<sigh> Griffin almost choked to death today. Talk about a frightening moment! I am praising GOD right now that he is ok. During snack time, I gave the little ones apple slices. I chopped Griffin's up into bite sized pieces and gave it to him piece by piece. I went to give him another bite and he was sitting there with a terrified look on his face and I noticed that he was struggling to breathe. Only God Himself could have kept me as calm as I was. I stood up, snatched the tray off of his highchair, got his bib off, unstrapped him, was able to keep saying over and over, "it's ok, it's ok..." and then performed the Heimlich on him. On the 2nd attempt, the apple bite came out. I quickly took him over to the changing table and sat him there, got face to face with him, and just apologized and told him that I was so sorry if I hurt his belly. He started to cry. Bless his heart, he was terrified and probably pretty sore from Mommy dislodging the apple. We had to hug it out for awhile. Within minutes he was fine and I let him finish a different kind of snack. He didn't seem scared to eat. Thank you, God, for guiding me!

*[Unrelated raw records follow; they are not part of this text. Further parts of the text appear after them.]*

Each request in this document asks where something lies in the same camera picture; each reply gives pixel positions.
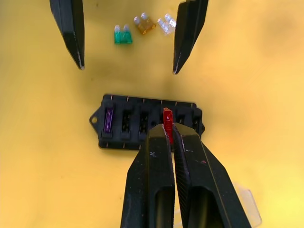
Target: black plastic housing
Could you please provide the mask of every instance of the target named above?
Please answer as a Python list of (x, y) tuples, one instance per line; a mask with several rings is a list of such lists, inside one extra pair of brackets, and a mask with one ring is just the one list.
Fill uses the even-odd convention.
[[(99, 147), (140, 149), (147, 132), (163, 123), (165, 107), (172, 110), (175, 123), (193, 128), (201, 137), (205, 127), (202, 123), (202, 111), (195, 103), (106, 94), (101, 106), (90, 117), (90, 123), (98, 134)], [(106, 132), (106, 112), (112, 109), (111, 130)]]

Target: yellow surface
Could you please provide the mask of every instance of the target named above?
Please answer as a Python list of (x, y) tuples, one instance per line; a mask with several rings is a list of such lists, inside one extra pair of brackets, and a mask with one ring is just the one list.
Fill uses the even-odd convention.
[[(89, 124), (103, 94), (193, 101), (203, 142), (252, 190), (263, 228), (304, 226), (304, 1), (210, 0), (191, 57), (173, 76), (173, 36), (133, 17), (178, 0), (84, 0), (77, 69), (48, 0), (0, 3), (0, 227), (117, 228), (136, 152), (100, 150)], [(133, 44), (114, 45), (131, 25)]]

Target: red fuse
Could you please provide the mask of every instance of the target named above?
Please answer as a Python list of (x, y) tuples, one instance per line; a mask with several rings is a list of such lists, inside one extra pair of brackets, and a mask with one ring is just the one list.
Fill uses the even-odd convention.
[(172, 135), (172, 128), (173, 128), (173, 114), (169, 108), (163, 109), (163, 126), (165, 128), (166, 133), (169, 136), (170, 144), (173, 144), (173, 135)]

On a lighter note...today was the little ones speech appts at the hospital. When we were in the parking lot, Little G kept saying, "ball!", over and over. I actually looked around the ground to see if a ball had fallen out of some one's vehicle. Nope. As we were headed into the hospital, she yelled, "BALL!" and pointed to the sky. There, just as clear as day, was the beautiful, white moon. Precious! I said, "oh! I see the MOON!" and then she said, "see moon!" She is really picking up on her speech. So proud of her.
But anyway, I think I'm about to snuggle up on the couch with the hubs. What a day.
Love and Hugs!
Oh poor Mama! Such a scary thing to happen. Did your heart pound for the next 2 hours after? I wonder if Little G thought you had lost your mind? :) I'm glad all is well and you have another star for bravery in your Mama Book.
ReplyDeleteYeah, I was rattled, for sure! Honestly, I kept thinking to myself, "did that really just happen?!" Honestly, I knew it was coming, based on being warned by other mothers of children with Ds, low muscle tone in his mouth, and the way that Griffin stores/packs food in his mouth. In my mind, I imagined what I would do if it ever happened and played that scenario over and over in my mind, and it pretty much unfolded the same exact way! Just so thankful that he is okay and I feel more prepared if, God forbid, it happens again.